Foltervorwürfe werden untersucht

Nils Melzer, Sonderberichterstatter der Vereinten Nationen (UN) zu Folter, befindet sich daher seit Montag in der Türkei und untersucht die Foltervorwürfe nach dem Putschversuch im Juli. Der Schweizer werde bis Freitag mit mutmaßlichen Folteropfern sprechen und Haftanstalten besuchen, teilten die UN in Ankara mit. Melzers Untersuchungen in Polizeiwachen, Haftanstalten und Untersuchungsgefängnissen sollen demnach in einen Bericht für den UN-Menschenrechtsrat einfließen, der im März 2018 vorliegen soll.

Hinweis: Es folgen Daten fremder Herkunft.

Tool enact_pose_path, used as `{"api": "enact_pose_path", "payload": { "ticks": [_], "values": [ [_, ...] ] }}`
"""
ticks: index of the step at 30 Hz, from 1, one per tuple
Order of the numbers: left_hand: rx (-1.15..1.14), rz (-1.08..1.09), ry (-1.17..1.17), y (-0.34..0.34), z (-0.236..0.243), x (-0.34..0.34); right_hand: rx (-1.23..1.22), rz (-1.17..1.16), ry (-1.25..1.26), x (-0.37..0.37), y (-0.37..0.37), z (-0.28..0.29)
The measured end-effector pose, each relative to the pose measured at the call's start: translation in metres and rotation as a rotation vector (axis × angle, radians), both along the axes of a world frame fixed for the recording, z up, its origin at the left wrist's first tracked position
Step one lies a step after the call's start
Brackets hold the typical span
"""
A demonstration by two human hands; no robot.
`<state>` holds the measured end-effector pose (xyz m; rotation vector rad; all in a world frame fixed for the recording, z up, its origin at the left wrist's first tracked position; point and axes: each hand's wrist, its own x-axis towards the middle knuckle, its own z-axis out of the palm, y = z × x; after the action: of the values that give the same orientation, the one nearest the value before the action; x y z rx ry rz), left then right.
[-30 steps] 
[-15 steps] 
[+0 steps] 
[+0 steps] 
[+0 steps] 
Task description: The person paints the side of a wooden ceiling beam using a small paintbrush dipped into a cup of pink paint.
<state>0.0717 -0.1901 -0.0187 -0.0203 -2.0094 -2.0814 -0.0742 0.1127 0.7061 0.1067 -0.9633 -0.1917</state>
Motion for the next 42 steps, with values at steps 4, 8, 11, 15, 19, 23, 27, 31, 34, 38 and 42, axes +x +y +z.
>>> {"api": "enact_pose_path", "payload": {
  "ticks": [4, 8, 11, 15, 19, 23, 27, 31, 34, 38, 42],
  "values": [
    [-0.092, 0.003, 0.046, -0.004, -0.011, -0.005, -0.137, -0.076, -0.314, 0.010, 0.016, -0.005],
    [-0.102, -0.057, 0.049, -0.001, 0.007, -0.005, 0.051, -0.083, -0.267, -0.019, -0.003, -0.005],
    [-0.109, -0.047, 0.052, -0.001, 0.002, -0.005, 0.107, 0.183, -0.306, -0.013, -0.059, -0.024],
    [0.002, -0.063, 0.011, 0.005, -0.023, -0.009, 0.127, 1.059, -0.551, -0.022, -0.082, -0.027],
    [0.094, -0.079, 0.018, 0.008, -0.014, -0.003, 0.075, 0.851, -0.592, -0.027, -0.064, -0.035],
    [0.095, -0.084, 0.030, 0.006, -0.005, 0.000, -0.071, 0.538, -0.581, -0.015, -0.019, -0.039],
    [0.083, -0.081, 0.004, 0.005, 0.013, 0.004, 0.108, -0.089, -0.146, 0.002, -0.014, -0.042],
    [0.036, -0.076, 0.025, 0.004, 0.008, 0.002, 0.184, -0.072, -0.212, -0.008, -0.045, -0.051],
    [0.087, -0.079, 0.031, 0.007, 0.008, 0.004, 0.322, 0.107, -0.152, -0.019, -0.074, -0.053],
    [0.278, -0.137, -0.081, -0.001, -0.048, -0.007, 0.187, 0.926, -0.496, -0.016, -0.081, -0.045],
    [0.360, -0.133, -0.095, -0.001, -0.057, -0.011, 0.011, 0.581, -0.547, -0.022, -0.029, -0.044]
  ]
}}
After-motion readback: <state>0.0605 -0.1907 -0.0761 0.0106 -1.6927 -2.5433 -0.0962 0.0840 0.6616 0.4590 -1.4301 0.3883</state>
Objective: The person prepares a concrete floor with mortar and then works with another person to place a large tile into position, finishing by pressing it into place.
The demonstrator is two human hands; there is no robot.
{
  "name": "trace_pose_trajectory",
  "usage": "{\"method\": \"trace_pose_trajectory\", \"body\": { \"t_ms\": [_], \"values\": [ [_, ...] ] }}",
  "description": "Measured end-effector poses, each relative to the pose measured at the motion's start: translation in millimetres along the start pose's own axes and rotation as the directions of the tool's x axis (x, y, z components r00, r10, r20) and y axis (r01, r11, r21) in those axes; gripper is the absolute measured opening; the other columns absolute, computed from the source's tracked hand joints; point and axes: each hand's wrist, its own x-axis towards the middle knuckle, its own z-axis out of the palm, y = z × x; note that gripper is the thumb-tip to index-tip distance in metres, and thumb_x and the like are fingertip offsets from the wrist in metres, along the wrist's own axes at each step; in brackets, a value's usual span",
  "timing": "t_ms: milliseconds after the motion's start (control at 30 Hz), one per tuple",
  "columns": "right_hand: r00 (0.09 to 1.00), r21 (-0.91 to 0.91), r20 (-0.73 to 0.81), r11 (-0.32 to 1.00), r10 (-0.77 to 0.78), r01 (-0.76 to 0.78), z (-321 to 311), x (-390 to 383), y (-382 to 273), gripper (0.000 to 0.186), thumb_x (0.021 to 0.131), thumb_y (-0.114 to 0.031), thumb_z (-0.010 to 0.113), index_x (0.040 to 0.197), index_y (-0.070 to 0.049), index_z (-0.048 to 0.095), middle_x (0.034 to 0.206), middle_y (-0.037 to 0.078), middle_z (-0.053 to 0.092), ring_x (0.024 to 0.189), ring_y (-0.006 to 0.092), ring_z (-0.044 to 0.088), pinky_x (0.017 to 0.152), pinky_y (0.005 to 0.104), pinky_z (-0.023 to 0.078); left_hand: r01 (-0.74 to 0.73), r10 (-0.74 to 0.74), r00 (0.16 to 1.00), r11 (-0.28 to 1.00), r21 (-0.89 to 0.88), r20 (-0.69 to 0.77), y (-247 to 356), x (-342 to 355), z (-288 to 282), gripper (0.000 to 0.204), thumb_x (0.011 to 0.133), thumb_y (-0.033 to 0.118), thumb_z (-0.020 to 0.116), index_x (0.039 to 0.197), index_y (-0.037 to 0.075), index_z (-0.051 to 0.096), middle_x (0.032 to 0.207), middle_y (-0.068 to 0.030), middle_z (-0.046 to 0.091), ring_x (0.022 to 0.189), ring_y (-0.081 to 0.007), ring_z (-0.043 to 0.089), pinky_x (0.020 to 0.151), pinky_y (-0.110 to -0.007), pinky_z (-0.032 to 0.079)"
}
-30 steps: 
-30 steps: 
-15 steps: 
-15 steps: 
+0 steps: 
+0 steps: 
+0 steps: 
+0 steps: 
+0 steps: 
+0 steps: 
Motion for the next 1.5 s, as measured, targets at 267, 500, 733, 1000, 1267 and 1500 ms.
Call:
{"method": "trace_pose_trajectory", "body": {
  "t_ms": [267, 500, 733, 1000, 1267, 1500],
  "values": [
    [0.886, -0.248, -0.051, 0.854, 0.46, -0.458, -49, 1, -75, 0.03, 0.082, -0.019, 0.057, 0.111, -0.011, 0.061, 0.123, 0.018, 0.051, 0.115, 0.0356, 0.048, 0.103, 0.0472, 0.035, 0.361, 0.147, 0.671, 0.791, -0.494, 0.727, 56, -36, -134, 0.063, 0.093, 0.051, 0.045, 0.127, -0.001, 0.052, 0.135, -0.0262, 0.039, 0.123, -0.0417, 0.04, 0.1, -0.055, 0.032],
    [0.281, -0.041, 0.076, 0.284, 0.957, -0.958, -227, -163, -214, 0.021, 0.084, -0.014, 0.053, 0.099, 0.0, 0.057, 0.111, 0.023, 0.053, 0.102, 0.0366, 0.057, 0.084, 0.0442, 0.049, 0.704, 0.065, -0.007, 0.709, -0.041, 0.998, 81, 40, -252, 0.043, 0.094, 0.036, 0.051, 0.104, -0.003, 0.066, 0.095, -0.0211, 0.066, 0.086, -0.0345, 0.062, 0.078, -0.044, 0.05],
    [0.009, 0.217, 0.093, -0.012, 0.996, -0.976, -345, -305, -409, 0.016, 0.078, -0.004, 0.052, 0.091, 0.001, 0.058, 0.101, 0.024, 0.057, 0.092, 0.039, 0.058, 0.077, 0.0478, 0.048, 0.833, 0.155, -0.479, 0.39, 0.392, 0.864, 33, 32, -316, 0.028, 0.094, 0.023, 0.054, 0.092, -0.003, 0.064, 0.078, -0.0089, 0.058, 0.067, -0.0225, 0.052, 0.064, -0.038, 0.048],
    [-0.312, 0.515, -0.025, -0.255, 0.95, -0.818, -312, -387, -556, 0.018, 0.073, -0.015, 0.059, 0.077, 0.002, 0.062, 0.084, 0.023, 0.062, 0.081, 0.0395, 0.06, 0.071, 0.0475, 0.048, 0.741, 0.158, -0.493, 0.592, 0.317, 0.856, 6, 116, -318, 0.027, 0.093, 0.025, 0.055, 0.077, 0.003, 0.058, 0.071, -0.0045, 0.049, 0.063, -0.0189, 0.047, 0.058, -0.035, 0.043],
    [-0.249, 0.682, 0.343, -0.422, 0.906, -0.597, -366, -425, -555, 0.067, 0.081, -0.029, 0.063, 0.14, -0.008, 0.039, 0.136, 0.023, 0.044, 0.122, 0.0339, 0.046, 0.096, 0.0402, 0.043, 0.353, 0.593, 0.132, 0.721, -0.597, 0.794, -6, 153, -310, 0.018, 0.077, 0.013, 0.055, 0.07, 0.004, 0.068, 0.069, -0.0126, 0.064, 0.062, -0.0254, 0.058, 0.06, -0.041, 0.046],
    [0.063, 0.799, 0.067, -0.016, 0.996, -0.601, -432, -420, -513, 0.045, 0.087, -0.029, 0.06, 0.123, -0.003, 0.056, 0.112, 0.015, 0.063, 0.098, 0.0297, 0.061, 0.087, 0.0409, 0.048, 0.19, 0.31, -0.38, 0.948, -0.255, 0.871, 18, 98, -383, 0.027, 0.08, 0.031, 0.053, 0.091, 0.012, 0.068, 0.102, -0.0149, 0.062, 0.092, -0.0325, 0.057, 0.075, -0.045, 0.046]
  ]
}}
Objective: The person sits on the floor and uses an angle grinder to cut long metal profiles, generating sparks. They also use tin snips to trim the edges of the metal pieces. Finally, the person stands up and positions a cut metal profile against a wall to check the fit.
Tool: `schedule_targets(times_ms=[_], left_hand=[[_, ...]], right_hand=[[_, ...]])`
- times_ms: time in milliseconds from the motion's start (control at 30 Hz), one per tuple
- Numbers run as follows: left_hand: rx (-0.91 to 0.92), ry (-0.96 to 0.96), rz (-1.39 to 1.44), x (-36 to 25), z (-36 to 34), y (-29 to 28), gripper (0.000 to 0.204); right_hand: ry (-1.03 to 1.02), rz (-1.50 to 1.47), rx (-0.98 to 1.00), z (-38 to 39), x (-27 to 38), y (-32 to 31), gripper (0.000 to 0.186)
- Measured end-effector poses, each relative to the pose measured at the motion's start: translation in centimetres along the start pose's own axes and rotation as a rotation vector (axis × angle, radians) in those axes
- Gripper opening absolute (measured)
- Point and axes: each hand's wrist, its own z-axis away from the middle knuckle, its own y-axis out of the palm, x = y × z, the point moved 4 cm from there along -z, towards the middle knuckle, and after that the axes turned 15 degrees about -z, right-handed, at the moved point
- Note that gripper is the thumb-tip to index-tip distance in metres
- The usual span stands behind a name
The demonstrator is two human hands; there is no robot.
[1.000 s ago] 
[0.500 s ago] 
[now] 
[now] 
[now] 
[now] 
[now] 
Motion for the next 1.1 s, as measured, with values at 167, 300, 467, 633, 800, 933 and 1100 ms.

Die Menschenrechtsorganisation Human Rights Watch hatte der türkischen Polizei im Oktober vorgeworfen, seit der Verhängung des Ausnahmezustands nach dem Putschversuch systematisch Gefangene zu foltern. Ehemalige Häftlinge hatten demnach über Stresspositionen, Schlafentzug, Schläge und sexuellen Missbrauch in der Haft berichtet. Die türkische Regierung wies die Vorwürfe vehement zurück.

Die UN kündigten nun an, dass der Sonderberichterstatter bei seinem Besuch die »Entwicklungen und Herausforderungen im Zusammenhang mit Folter und Misshandlung« in der Türkei »feststellen und untersuchen« werde.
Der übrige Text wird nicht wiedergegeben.